**DATASET CONTENT:**
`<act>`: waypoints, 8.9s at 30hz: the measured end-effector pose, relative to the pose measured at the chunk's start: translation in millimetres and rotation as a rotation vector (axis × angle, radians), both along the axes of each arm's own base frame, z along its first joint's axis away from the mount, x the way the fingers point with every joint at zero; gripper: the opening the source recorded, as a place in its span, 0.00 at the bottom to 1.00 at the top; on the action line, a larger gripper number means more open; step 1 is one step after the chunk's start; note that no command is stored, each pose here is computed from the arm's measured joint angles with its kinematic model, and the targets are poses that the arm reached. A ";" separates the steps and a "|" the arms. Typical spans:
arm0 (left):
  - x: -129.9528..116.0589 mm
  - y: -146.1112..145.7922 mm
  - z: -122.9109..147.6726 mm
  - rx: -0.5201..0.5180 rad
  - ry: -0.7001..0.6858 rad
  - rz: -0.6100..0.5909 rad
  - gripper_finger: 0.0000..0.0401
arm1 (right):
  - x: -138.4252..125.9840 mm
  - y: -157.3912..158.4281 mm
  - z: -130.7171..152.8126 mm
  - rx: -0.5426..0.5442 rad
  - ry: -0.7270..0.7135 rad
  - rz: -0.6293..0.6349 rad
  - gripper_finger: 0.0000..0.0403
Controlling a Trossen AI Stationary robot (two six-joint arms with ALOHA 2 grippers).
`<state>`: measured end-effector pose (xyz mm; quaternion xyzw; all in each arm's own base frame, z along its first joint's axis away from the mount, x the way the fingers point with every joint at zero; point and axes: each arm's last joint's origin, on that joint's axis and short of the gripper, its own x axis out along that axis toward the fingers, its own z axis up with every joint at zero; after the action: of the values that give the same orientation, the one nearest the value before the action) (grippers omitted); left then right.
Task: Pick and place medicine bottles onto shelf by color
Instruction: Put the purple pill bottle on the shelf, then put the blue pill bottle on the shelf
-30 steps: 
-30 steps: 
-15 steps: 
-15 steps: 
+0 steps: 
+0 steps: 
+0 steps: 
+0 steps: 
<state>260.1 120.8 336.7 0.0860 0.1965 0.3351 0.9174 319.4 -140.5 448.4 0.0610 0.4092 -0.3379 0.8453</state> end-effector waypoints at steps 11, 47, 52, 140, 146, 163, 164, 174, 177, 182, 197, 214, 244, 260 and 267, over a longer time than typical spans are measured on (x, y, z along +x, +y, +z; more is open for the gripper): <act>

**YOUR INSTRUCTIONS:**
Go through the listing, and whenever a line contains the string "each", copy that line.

**OUTPUT BELOW:**
`<act>`: waypoints, 8.9s at 30hz: the measured end-effector pose, relative to the pose measured at the chunk's start: translation in millimetres and rotation as a rotation vector (axis × angle, radians), both along the axes of each arm's own base frame, z along its first joint's axis away from the mount, x the way the fingers point with every joint at zero; gripper: the opening the source recorded, as a place in its span, 0.00 at the bottom to 1.00 at the top; on the action line, a larger gripper number means more open; step 1 is one step after the chunk's start; note that no command is stored, each pose here is computed from the arm's measured joint angles with its kinematic model, and the targets are poses that the arm reached. A ";" separates the steps and a "|" the arms. Typical spans:
`<state>`: measured end-effector pose (xyz mm; quaternion xyzw; all in each arm's own base frame, z along its first joint's axis away from the mount, x the way the fingers point with every joint at zero; point and axes: each arm's last joint's origin, on that joint's axis and short of the gripper, its own x axis out along that axis toward the fingers, its own z axis up with every joint at zero; after the action: of the values that give the same orientation, the one nearest the value before the action) (grippers omitted); left then right.

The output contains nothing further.